Impact of obese body mass index on inflammasome blood biomarkers and neurocognitive performance following traumatic brain injury with Glasgow coma scale 13 to 15

Type Article

Journal Article

Authors

Eagle SR, Sherry N, Kershaw EE, Basantani MK, Puccio A, McIntyre P, Henry RJ, Okonkwo DO.

Year of publication

2024

Publication/Journal

J Neurol Sci

Volume

464

Issue

123159

Pages

Abstract

Activation of the NOD-like receptor family pyrin domain-containing 3 (NLRP3) inflammasome is a moderating factor between obesity and cognitive impairment in animals, but this has never been tested in humans following mild traumatic brain injury (mTBI).
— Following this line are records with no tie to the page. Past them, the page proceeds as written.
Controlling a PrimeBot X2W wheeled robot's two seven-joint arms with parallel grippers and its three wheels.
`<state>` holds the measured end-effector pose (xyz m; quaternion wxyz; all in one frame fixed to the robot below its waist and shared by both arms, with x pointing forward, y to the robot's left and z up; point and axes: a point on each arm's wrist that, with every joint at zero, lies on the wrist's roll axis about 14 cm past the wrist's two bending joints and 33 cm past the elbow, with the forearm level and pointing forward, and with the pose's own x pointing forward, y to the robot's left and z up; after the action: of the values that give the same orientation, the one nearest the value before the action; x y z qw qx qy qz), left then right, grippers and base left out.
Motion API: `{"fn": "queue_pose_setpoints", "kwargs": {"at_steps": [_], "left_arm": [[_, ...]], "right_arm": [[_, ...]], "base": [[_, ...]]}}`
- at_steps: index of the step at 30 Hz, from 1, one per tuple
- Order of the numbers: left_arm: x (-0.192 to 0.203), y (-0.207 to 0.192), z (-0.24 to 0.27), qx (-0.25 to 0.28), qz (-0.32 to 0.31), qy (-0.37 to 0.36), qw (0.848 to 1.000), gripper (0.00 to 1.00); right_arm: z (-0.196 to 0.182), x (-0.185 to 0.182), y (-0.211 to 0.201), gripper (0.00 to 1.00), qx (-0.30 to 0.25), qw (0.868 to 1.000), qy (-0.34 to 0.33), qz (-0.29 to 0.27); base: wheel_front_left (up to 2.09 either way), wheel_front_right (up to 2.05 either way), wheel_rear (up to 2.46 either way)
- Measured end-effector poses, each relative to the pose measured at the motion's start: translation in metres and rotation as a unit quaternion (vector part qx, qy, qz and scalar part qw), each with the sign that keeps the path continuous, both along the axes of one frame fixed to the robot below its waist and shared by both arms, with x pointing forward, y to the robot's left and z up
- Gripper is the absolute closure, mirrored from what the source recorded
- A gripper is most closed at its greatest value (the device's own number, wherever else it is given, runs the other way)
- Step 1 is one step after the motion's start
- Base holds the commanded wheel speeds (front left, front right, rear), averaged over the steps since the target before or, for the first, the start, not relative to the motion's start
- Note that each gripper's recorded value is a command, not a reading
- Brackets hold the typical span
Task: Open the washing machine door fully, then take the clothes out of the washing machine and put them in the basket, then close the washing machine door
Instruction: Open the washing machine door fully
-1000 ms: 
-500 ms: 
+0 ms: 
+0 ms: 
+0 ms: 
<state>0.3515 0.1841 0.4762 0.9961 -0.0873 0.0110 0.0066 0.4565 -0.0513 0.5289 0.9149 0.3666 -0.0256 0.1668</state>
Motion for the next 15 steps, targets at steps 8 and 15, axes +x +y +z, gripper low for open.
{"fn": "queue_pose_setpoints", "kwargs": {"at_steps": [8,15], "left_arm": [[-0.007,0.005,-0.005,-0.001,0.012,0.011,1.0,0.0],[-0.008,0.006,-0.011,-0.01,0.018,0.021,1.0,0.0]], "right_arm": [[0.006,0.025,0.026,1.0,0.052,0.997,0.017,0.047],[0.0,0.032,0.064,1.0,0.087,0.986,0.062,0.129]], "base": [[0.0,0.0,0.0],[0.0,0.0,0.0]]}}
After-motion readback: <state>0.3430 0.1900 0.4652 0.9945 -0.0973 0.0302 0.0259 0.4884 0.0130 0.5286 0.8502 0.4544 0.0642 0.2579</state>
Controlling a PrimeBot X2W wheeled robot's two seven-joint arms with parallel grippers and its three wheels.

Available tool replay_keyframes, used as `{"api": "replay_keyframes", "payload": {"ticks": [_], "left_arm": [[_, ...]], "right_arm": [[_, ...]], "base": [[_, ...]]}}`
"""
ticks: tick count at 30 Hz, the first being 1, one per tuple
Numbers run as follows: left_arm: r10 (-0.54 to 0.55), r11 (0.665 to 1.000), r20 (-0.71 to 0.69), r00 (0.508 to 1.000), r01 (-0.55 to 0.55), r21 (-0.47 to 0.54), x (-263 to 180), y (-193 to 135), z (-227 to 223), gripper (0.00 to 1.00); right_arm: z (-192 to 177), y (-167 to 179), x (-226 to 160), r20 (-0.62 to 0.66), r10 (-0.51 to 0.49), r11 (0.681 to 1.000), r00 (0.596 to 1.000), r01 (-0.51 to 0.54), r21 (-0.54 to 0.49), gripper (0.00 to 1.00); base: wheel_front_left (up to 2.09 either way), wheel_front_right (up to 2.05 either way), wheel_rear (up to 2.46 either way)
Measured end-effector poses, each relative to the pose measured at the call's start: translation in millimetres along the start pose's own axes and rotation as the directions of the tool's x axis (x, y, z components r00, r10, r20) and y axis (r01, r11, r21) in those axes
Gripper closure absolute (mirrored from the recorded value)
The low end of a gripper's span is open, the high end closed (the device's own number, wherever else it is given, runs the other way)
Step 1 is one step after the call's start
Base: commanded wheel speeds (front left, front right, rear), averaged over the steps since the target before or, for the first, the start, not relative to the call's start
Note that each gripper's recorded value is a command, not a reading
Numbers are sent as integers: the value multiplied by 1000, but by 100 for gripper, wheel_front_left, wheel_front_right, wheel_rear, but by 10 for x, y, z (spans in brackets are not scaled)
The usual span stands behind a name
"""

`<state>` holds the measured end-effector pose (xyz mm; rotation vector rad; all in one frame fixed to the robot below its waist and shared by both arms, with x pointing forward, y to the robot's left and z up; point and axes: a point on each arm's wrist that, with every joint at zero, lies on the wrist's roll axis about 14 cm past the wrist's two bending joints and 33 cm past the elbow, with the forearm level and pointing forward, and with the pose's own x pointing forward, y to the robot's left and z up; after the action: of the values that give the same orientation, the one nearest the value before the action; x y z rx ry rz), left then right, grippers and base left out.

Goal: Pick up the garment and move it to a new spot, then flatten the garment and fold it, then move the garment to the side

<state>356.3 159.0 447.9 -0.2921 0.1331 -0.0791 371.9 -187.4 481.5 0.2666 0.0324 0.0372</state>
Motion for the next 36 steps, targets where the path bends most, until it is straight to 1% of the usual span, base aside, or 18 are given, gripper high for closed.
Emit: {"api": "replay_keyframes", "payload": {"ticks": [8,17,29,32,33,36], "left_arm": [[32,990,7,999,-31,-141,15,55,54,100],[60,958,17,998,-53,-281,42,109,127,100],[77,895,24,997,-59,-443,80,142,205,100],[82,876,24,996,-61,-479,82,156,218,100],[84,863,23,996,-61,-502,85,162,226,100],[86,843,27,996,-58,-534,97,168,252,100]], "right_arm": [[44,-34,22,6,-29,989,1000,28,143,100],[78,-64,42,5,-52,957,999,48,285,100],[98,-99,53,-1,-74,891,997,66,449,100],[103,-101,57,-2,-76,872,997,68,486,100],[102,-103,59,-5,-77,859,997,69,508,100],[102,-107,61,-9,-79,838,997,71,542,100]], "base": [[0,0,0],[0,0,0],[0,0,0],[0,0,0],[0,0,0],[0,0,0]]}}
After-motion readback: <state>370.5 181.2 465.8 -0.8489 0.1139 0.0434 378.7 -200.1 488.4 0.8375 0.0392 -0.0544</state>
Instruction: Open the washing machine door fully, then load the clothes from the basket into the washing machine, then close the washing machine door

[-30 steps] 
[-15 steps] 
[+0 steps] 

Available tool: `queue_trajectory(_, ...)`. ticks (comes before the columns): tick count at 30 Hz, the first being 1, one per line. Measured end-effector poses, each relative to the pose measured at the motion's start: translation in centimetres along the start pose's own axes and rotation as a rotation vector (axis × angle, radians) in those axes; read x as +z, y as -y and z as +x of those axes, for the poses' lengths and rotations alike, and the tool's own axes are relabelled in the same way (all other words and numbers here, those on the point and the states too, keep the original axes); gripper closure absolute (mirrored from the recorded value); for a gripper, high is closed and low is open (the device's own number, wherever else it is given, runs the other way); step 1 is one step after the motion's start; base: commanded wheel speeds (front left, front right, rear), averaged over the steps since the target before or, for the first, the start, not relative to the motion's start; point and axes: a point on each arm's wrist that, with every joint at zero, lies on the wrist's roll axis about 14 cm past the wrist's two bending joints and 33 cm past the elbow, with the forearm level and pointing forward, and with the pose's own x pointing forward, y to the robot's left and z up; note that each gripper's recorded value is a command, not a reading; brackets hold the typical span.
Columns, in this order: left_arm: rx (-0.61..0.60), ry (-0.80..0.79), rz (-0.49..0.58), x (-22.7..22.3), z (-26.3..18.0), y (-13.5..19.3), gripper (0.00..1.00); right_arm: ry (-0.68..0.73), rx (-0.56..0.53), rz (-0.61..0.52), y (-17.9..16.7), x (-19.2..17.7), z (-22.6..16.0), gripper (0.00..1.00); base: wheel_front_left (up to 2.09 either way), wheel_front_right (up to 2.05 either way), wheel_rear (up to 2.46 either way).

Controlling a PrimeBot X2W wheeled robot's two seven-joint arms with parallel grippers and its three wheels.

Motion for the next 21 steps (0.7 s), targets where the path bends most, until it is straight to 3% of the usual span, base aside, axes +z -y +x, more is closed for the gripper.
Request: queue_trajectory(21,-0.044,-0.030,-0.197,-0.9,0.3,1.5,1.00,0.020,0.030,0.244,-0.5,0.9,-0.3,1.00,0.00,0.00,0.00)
This is a retrospective cohort analysis of subjects enrolled at a single level 1 trauma center (n = 172). Participants completed Trail Making Test Part A and B (TMT-A and B) at six- and twelve-months, Blood samples were obtained within 24 h of mTBI and apoptosis-associated speck-like protein containing a caspase recruitment domain (ASC), caspase-1, interleukin-18 (IL-18), and IL-1β were assayed. Obese participants (BMI = 30-34.9) were associated with higher IL-18 (p = 0.03) and IL-1β (p = 0.05) and severely obese participants (BMI > 35.0) were associated with higher IL-1β (p = 0.005) than healthy weight participants. IL-1β was associated with TMT-A at six- (p = 0.01) and twelve-months (p = 0.03) and TMT-B at twelve-months (p = 0.046). The interaction of severely obese BMI and IL-1β was associated with TMT-B at six- (p = 0.049) and twelve-months (p = 0.02). ASC (p = 0.03) and the interaction of ASC with severely obese BMI was associated with TMTB at six- (p = 0.02) and twelve-months (p = 0.02). Obesity may augment acute inflammasome response to mTBI and influence worse long-term cognitive outcomes up to one-year post-injury.